Her eyes flicked nervously from side to side, scanning the darkness again.
Why had the only night Clark was truly unavailable been the one night she just had to come sneaking through one of Lex’s eerie mystery warehouses?
In spite of the chill she was fighting off from the sight of the footprints in the dust, she decided to follow them.
She skulked along down a row of boxes, keeping her footsteps light while constantly checking back over her shoulder. Being in the maze, it felt like there were even more crates than it had looked like from above. She read the labels on them as she passed.
Still following the footprints, she came to the corner of her row of crates when her eye caught something.
The label on the side of this crate read ‘Fertilixer.’
Her muscles tensed.
This was what she’d been looking for!
Please let it be here! She begged the universe.

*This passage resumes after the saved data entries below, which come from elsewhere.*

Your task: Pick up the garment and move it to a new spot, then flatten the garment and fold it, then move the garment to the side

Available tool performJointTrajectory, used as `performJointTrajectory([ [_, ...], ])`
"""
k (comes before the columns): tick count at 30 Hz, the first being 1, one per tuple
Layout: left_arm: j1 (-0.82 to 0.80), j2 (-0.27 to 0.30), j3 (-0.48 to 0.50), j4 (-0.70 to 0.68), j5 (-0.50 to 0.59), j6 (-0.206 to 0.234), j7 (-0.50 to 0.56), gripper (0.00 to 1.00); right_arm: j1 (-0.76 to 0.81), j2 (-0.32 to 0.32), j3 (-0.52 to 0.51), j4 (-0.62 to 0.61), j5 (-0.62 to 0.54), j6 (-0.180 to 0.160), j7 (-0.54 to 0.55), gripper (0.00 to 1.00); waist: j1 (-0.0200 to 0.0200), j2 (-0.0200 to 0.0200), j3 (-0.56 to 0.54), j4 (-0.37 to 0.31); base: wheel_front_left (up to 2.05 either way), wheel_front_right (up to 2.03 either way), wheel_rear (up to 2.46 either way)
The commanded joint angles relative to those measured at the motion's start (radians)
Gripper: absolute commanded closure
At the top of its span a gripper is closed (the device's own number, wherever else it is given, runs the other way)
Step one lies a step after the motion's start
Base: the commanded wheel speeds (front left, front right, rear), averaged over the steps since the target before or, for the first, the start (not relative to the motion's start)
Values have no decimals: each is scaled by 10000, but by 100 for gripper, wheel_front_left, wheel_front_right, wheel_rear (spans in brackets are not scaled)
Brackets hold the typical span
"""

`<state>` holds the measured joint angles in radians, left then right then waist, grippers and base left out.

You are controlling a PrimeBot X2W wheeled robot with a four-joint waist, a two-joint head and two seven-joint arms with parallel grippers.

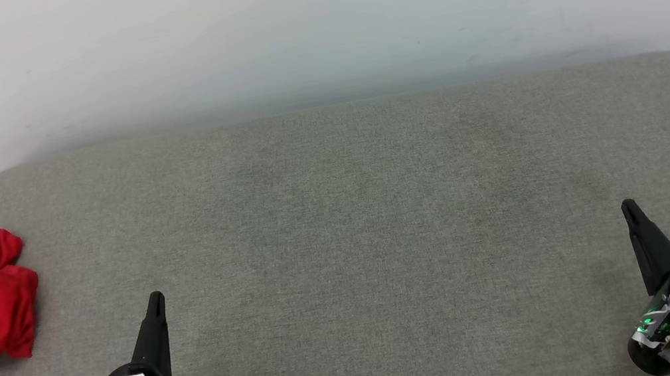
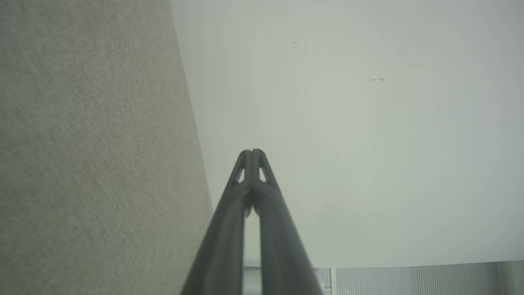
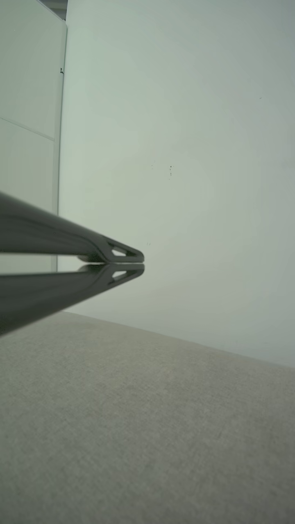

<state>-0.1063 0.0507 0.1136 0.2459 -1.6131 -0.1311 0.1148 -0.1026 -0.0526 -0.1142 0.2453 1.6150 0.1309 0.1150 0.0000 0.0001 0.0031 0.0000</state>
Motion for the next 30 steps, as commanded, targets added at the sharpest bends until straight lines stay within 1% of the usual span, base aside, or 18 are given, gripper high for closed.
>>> performJointTrajectory([
  [1, -67, -10, 19, 1, 0, -16, 17, 100, -135, 35, -11, 15, -59, -3, 21, 100, 0, -1, 0, 0, 0, 0, 0],
  [28, -67, -10, 19, 1, 0, -16, 17, 100, -135, 36, -12, 15, -60, -3, 22, 100, 0, -1, 0, 0, 0, 0, 0],
  [29, 13, 0, -6, 30, 0, 2, -3, 0, 18, 0, 2, 25, 3, 0, -1, 0, 0, -1, 0, 0, 0, 0, 0],
  [30, 53, -8, -15, 98, 0, 2, -4, 0, 74, 2, 10, 92, 4, 0, 0, 0, 0, -1, 0, 0, 0, 0, 0],
])
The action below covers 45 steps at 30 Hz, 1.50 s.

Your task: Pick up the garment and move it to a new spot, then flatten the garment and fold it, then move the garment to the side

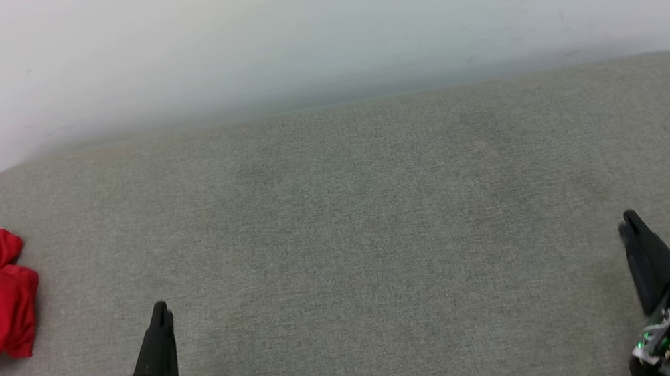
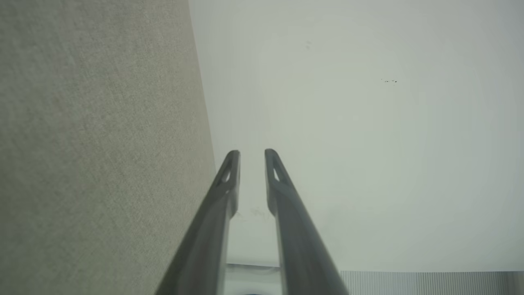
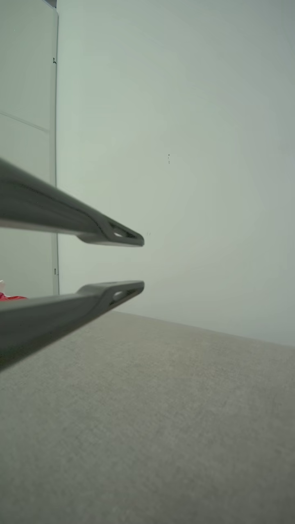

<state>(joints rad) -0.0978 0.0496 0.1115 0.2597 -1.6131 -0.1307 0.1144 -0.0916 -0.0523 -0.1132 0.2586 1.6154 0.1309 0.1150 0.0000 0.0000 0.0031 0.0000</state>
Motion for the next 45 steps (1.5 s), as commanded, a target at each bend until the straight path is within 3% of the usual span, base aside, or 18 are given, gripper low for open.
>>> performJointTrajectory([
  [1, 55, -6, -8, 50, 0, 0, -2, 0, 58, 2, 2, 50, 0, -2, 0, 0, 0, 0, 0, 0, 0, 0, 0],
  [8, 260, -14, -102, -124, 240, 0, -318, 0, 282, 3, 47, 30, -268, -2, -316, 0, 0, 0, 7, -9, 0, 0, 0],
  [14, 300, -12, -5, -310, 1051, 70, -611, 0, 357, 4, -40, -253, -1260, -2, -610, 0, 0, 0, 16, -14, 0, 0, 0],
  [33, 447, -4, -672, -1388, 5810, 1258, -1418, 0, 647, 7, 130, -1656, -5701, -2, -1420, 0, 0, 0, 80, -18, 0, 0, 0],
  [45, 575, 124, -1200, -1572, 8036, 1802, -1854, 0, 951, 9, 425, -1954, -8115, -2, -1855, 0, 0, 0, 104, -18, 0, 0, 0],
])
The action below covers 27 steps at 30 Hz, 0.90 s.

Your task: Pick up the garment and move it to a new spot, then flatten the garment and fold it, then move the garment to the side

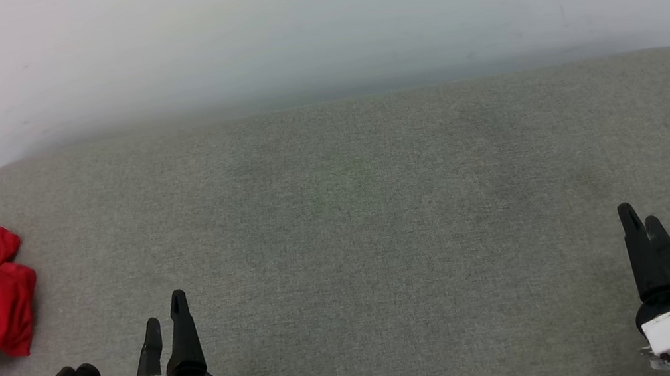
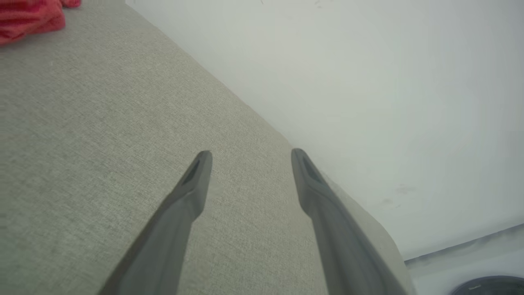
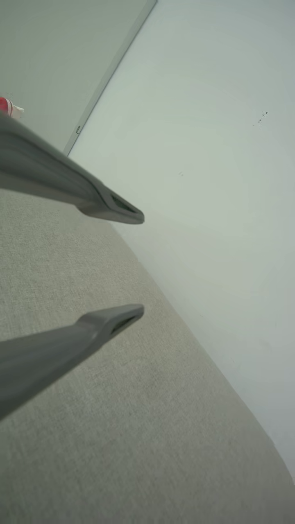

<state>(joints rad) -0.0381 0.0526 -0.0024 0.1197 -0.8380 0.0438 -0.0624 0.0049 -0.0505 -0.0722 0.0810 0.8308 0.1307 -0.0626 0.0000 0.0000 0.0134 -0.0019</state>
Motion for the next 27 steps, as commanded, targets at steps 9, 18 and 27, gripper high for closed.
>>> performJointTrajectory([
  [9, 82, 257, -502, -338, 1520, 416, -375, 0, 178, -7, 50, -219, -1620, 0, -378, 0, 0, 0, 25, 7, 0, 0, 0],
  [18, 214, 405, -846, -435, 2587, 757, -644, 0, 320, -5, 111, -287, -2716, 0, -638, 0, 0, 0, 41, 9, 0, 0, 0],
  [27, 353, 495, -1088, -521, 3432, 966, -866, 0, 483, -4, 148, -360, -3485, 0, -859, 0, 0, 0, 36, 8, 0, 0, 0],
])
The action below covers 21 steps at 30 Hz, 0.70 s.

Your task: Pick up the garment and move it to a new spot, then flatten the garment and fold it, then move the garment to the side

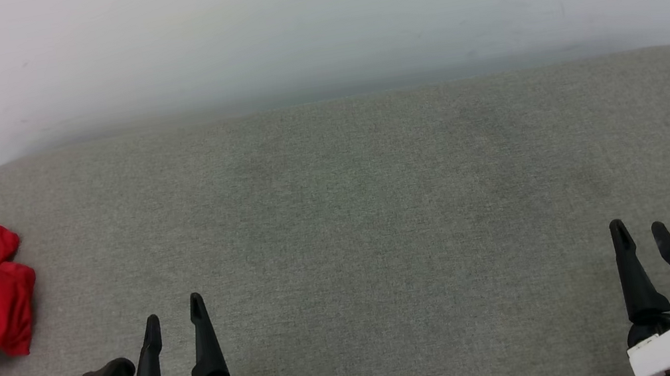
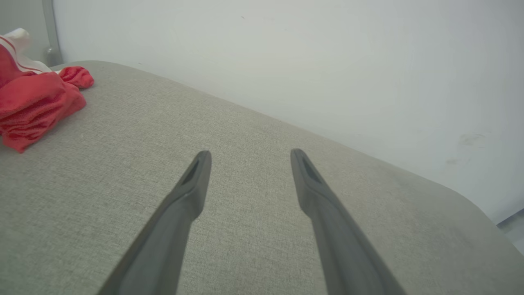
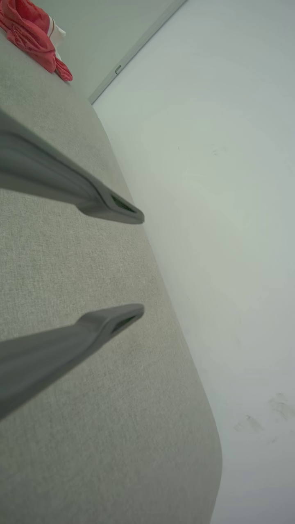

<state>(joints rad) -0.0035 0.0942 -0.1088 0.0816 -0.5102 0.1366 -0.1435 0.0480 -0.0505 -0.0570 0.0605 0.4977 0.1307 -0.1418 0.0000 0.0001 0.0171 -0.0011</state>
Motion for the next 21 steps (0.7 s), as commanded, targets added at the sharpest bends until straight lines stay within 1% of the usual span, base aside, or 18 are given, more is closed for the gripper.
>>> performJointTrajectory([
  [1, 36, 84, -49, -145, 250, 57, -77, 0, 76, -4, 0, -174, -259, 0, -99, 0, 0, -1, -2, -2, 0, 0, 0],
  [21, 349, 54, -394, -329, 2131, 205, -575, 0, 384, 1, 31, -543, -1984, 0, -577, 0, 0, -1, -49, 27, 0, 0, 0],
])
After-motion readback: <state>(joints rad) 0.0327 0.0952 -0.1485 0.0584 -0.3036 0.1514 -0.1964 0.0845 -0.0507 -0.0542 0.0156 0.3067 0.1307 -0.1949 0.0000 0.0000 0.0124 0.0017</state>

If she could rid the world of just
one piece of kryptonite, she might be able to make up for some of the pain she’d caused him over the Lex debacle. If she could just find
one piece, Clark would be that much safer. She remembered what it had been like during those desolate months after she thought he’d been shot. Her whole world had become unbearably bleak.
And back then they’d only been friends. Plus, she’d still have had Superman to rely on. She wouldn’t have that kind of fallback now, if anything really happened to him. And now that they were so much more…
No, she couldn’t bear the thought of anything happening to Clark now.
When this was over, they really needed to have a talk about the rest of their lives. Over the last few months, it had become more than apparent to her that he was hurting and not healing from the loss of his non-super life. Her initial flicker of desire that they needed to do something about his frozen emotional recovery had built to a near-inferno that was now threatening to escape and light them both on fire, invulnerable or not. She vowed that she was going to do whatever it took to stop Clark Kent from letting his life pass him by.
But first, she thought, with renewed determination,
she was going to destroy this kryptonite.